- WHAT YOU WILL DO
Take the lines below from the first through the one that contains "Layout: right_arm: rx" and copy them exactly.

- COLLECTED DATA
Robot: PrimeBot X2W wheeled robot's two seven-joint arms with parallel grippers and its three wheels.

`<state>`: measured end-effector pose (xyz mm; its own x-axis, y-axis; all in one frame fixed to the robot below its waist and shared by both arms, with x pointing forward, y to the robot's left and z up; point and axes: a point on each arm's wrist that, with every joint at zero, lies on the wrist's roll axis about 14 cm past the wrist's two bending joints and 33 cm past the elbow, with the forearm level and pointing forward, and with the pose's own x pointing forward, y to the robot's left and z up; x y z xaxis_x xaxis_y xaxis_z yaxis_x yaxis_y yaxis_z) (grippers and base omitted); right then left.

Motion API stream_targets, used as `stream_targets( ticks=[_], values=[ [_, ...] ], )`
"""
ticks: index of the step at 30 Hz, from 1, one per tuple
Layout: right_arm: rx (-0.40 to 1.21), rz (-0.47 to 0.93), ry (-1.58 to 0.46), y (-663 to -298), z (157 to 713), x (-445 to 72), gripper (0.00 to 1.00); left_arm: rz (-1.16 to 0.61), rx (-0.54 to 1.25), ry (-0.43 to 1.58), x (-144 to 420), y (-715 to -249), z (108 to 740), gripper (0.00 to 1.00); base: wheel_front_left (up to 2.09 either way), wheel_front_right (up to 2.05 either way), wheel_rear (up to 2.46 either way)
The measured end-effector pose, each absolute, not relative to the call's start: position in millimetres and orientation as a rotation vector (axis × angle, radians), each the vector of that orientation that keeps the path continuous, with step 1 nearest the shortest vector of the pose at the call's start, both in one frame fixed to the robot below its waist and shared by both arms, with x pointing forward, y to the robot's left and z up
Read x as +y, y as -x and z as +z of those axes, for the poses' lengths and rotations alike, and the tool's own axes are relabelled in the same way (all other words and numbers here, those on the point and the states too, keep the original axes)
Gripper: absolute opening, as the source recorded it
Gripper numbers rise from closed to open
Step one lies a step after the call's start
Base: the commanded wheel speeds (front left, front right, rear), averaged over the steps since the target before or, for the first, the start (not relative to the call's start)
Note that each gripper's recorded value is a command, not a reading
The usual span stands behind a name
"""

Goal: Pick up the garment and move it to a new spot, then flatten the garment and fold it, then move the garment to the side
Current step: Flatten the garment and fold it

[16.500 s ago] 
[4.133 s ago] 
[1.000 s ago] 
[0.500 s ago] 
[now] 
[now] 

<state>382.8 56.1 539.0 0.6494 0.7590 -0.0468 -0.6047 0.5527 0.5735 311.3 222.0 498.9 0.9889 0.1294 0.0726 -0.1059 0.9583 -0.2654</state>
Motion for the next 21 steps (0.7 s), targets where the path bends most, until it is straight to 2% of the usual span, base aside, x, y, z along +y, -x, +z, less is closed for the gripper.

- RESPONSE AREA
Robot: PrimeBot X2W wheeled robot's two seven-joint arms with parallel grippers and its three wheels.

`<state>`: measured end-effector pose (xyz mm; its own x-axis, y-axis; all in one frame fixed to the robot below its waist and shared by both arms, with x pointing forward, y to the robot's left and z up; point and axes: a point on each arm's wrist that, with every joint at zero, lies on the wrist's roll axis about 14 cm past the wrist's two bending joints and 33 cm past the elbow, with the forearm level and pointing forward, and with the pose's own x pointing forward, y to the robot's left and z up; x y z xaxis_x xaxis_y xaxis_z yaxis_x yaxis_y yaxis_z) (grippers and base omitted); right then left.

Motion API stream_targets, used as `stream_targets( ticks=[_], values=[ [_, ...] ], )`
"""
ticks: index of the step at 30 Hz, from 1, one per tuple
Layout: right_arm: rx (-0.40 to 1.21), rz (-0.47 to 0.93), ry (-1.58 to 0.46), y (-663 to -298), z (157 to 713), x (-445 to 72), gripper (0.00 to 1.00); left_arm: rz (-1.16 to 0.61), rx (-0.54 to 1.25), ry (-0.43 to 1.58), x (-144 to 420), y (-715 to -249), z (108 to 740), gripper (0.00 to 1.00); base: wheel_front_left (up to 2.09 either way), wheel_front_right (up to 2.05 either way), wheel_rear (up to 2.46 either way)

The answer has been fully written out.